Continuing the same concept from above, it's very important to become involved in activities on campus. A lot of people say that there's nothing to do, but honestly they have not actively searched. There's a multitude of organizations on campus that cover a very broad range of interests. For example, I'm a bass clarinetist and knew that I wanted to continue playing through college so I auditioned for the School of Music ensembles, and now I play in the Wind Orchestra. I also play in the clarinet choir, marching band, pep band, take private clarinet lessons with an absolutely fantastic clarinet professor and joined a music fraternity. So it's fairly needless to say that I am rarely bored and am involved in activities that I truly enjoy. And as a result, my experience here has been wonderful.

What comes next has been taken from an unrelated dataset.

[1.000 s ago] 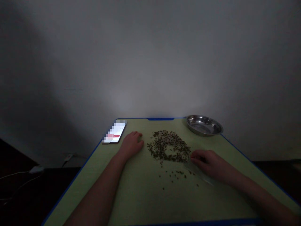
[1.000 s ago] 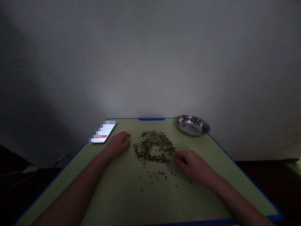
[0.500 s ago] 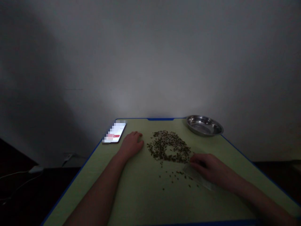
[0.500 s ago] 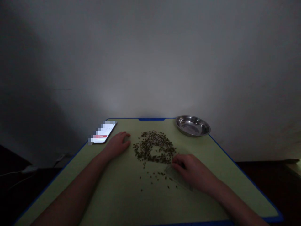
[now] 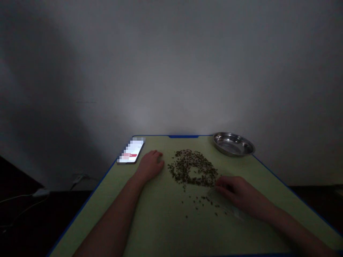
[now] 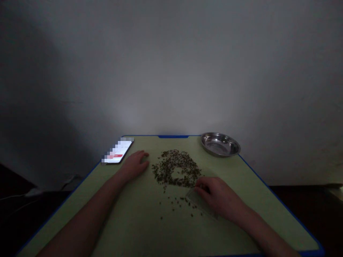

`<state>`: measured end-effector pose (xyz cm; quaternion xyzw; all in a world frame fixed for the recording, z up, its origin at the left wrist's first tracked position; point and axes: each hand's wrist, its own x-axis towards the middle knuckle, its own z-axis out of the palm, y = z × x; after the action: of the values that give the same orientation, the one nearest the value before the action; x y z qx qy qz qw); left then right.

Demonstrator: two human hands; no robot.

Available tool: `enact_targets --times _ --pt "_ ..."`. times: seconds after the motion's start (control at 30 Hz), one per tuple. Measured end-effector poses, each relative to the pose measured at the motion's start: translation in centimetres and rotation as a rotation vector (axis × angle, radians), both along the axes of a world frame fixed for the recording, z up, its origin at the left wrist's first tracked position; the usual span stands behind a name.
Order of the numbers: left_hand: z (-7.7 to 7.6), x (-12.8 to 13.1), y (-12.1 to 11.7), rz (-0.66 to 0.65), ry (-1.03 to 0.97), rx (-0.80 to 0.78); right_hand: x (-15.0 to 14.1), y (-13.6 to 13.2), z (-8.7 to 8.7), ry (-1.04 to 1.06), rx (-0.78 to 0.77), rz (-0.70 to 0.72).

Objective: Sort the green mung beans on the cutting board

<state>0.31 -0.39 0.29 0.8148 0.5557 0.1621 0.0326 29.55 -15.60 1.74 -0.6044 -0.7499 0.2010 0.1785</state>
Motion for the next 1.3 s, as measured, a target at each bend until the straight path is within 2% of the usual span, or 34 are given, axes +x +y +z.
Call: enact_targets --times 0.33,0.5,0.97,1.3 --pt "-0.1 0.0 0.0 0.004 -0.008 -0.005 -1.0 0.3 -0.1 0.003 0.002 0.003" --pt "0.0 0.0 -0.1 0.0 -0.008 -0.008 -1.5 1.0 0.4 -0.026 0.036 0.026" --pt "-0.1 -0.1 -0.1 0.016 -0.006 -0.005 -4.5 2.8 0.4 -0.117 0.101 0.087" --pt "0.0 -0.1 -0.1 0.01 0.003 -0.008 -5.6 3.4 1.3 -0.171 0.163 0.097"
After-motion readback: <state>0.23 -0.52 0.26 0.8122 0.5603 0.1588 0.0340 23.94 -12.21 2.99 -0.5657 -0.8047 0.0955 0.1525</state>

Side note: The School of Music is fantastic here. I mean it's definitely not the Indiana University Jacobs School of Music (one of the best music schools in the world) but all of my friends are, and they're receiving a rigorous and fantastic education. Some of them make use of it by working hard and others just do enough to get by.

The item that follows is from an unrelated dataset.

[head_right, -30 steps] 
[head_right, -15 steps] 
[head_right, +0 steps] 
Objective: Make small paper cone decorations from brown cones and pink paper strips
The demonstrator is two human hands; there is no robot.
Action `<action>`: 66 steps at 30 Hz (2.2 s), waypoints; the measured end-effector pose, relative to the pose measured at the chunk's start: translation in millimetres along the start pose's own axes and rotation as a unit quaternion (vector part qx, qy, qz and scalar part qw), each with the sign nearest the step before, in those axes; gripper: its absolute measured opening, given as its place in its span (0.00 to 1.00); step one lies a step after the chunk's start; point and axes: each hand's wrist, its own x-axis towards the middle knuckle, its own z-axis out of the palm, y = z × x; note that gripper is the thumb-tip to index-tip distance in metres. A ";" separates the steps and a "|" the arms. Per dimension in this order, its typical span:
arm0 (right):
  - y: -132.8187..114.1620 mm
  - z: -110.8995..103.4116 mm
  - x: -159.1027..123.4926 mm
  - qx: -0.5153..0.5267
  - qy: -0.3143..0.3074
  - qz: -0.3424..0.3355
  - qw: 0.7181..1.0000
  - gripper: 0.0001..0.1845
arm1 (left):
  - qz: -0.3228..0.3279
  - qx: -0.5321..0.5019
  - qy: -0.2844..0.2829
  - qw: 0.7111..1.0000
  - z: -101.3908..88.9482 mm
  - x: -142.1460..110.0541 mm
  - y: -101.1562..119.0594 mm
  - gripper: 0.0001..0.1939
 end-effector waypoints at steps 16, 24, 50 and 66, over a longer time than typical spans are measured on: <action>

To end this, I'd also say that it's important to get your eyes on the goal, which is graduating. A lot of people here get too caught up in partying or just don't take their work seriously and end up losing scholarships, dropping out, or they end up staying here a year longer than expected because they failed courses.
And there's really not much of an excuse to not do well. The Student Academic Services Center here is fantastic. I was struggling in my Econ class so I went to the services center, and asked for a tutor. The whole process took less than five minutes and ten minutes after signing up for a tutor, I got to meet and work with her. And as a result, I passed the huge Econ exam that I was so concerned about. Also, in a lot of residents halls where there are primarily freshman, such as Burford Hall, there are Academic Peer Advocates that will assist you with staying on top of your work. You could also sign up for a mentor who would also help you stay on top of your work, and learning communities in the residence halls also support academics. Plus, you should go to professor office hours to ask questions that you normally don't get the chance to ask during the class lecture. In general, the university takes academic success seriously so there are always opportunities for those who are struggling and you should really take advantage of those opportunities because you're paying for them through your tuition.
Basically, education wise, the school is fine. It doesn't have the all of the bells and whistles of IU or Purdue, but if we're talking strictly education, this school is really good. I mean it's not Harvard or anything but it's good.